#### Given data
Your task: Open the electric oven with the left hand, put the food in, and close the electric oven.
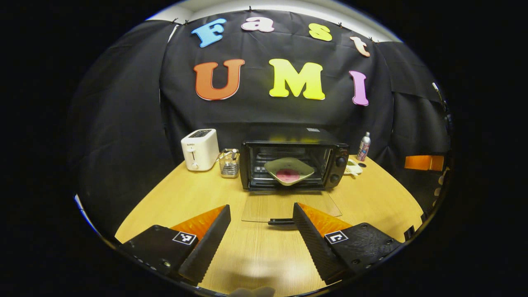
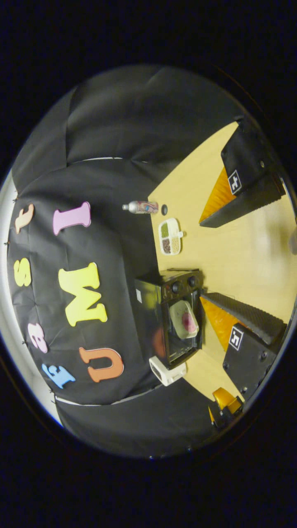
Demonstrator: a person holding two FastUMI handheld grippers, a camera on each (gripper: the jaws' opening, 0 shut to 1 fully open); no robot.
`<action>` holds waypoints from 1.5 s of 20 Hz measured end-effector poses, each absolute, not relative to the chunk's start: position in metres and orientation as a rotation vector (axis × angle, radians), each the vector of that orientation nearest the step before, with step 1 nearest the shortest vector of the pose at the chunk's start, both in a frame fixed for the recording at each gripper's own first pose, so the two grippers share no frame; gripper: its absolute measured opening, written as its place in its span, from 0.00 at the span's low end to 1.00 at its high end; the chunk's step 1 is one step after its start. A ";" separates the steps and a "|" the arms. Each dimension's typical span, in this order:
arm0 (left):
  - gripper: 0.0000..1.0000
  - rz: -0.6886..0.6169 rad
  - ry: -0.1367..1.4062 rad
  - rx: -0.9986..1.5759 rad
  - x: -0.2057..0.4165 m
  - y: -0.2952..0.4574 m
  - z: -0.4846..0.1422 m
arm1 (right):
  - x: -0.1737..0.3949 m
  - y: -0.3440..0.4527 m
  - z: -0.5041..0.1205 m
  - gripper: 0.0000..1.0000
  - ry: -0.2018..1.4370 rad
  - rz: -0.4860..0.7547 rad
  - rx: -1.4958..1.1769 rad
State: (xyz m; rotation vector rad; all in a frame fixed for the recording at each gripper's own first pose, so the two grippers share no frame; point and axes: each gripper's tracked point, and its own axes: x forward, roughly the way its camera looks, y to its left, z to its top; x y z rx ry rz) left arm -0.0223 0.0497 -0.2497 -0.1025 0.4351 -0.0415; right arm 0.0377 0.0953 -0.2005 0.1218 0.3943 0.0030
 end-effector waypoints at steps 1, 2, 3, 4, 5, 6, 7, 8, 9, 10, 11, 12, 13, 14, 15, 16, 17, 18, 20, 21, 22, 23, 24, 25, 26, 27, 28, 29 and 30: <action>0.96 -0.060 0.448 -0.110 -0.020 0.042 -0.261 | 0.031 0.090 -0.200 0.95 0.395 -0.006 0.117; 0.96 -0.079 0.467 -0.115 -0.020 0.033 -0.271 | 0.025 0.085 -0.198 0.95 0.394 -0.018 0.118; 0.96 -0.094 0.483 -0.112 -0.019 0.026 -0.280 | 0.020 0.077 -0.199 0.95 0.391 -0.035 0.113; 0.96 -0.110 0.497 -0.107 -0.017 0.018 -0.291 | 0.015 0.069 -0.198 0.95 0.390 -0.050 0.107; 0.97 -0.124 0.508 -0.105 -0.015 0.011 -0.299 | 0.009 0.064 -0.201 1.00 0.397 -0.065 0.103; 0.97 -0.140 0.516 -0.105 -0.011 0.002 -0.305 | 0.002 0.059 -0.203 0.96 0.407 -0.072 0.100; 0.97 -0.152 0.525 -0.101 -0.008 -0.005 -0.313 | -0.002 0.053 -0.204 0.96 0.411 -0.081 0.097; 0.97 -0.162 0.539 -0.098 -0.007 -0.011 -0.321 | -0.007 0.047 -0.205 1.00 0.416 -0.091 0.091; 0.96 -0.171 0.553 -0.096 -0.004 -0.018 -0.330 | -0.010 0.043 -0.208 1.00 0.421 -0.096 0.093; 0.97 -0.175 0.568 -0.094 -0.001 -0.024 -0.338 | -0.014 0.039 -0.211 1.00 0.434 -0.104 0.098; 0.97 -0.176 0.585 -0.095 0.000 -0.028 -0.348 | -0.018 0.034 -0.216 0.96 0.450 -0.109 0.095; 0.97 -0.176 0.599 -0.095 0.004 -0.032 -0.357 | -0.021 0.030 -0.219 1.00 0.464 -0.110 0.084; 0.97 -0.166 0.606 -0.091 0.007 -0.033 -0.363 | -0.022 0.026 -0.220 1.00 0.476 -0.108 0.070; 0.97 -0.153 0.620 -0.088 0.011 -0.033 -0.371 | -0.023 0.023 -0.220 1.00 0.482 -0.105 0.058; 0.96 -0.151 0.633 -0.096 0.014 -0.034 -0.379 | -0.022 0.021 -0.219 1.00 0.485 -0.103 0.047; 0.96 -0.144 0.644 -0.097 0.017 -0.035 -0.385 | -0.020 0.019 -0.218 1.00 0.487 -0.099 0.039; 0.96 -0.142 0.654 -0.090 0.020 -0.036 -0.391 | -0.019 0.018 -0.218 1.00 0.488 -0.096 0.032; 0.97 -0.141 0.661 -0.081 0.022 -0.037 -0.395 | -0.018 0.017 -0.218 0.96 0.490 -0.094 0.026; 0.96 -0.144 0.673 -0.065 0.024 -0.040 -0.404 | -0.017 0.015 -0.219 0.96 0.494 -0.088 0.012; 0.97 -0.143 0.677 -0.052 0.025 -0.041 -0.406 | -0.016 0.015 -0.221 0.96 0.500 -0.087 0.003; 0.97 -0.145 0.679 -0.048 0.026 -0.042 -0.408 | -0.016 0.014 -0.221 0.96 0.504 -0.086 -0.005; 0.96 -0.145 0.681 -0.047 0.026 -0.043 -0.409 | -0.015 0.014 -0.222 0.96 0.506 -0.084 -0.006; 0.96 -0.144 0.680 -0.044 0.028 -0.044 -0.409 | -0.015 0.015 -0.223 0.96 0.510 -0.079 -0.003; 0.96 -0.145 0.677 -0.041 0.031 -0.045 -0.409 | -0.014 0.015 -0.226 0.96 0.515 -0.078 -0.004; 0.97 -0.143 0.677 -0.041 0.034 -0.045 -0.410 | -0.014 0.014 -0.227 0.96 0.519 -0.079 -0.003; 0.97 -0.137 0.688 -0.050 0.035 -0.044 -0.412 | -0.013 0.015 -0.229 0.96 0.523 -0.079 0.000; 0.97 -0.132 0.686 -0.057 0.036 -0.045 -0.412 | -0.014 0.015 -0.231 0.96 0.530 -0.077 0.000; 0.98 -0.132 0.689 -0.061 0.037 -0.045 -0.411 | -0.014 0.016 -0.233 0.96 0.537 -0.077 0.001; 0.97 -0.132 0.687 -0.061 0.038 -0.045 -0.410 | -0.015 0.016 -0.234 0.96 0.540 -0.075 0.004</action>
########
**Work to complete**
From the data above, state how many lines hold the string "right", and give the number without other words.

**The answer**
2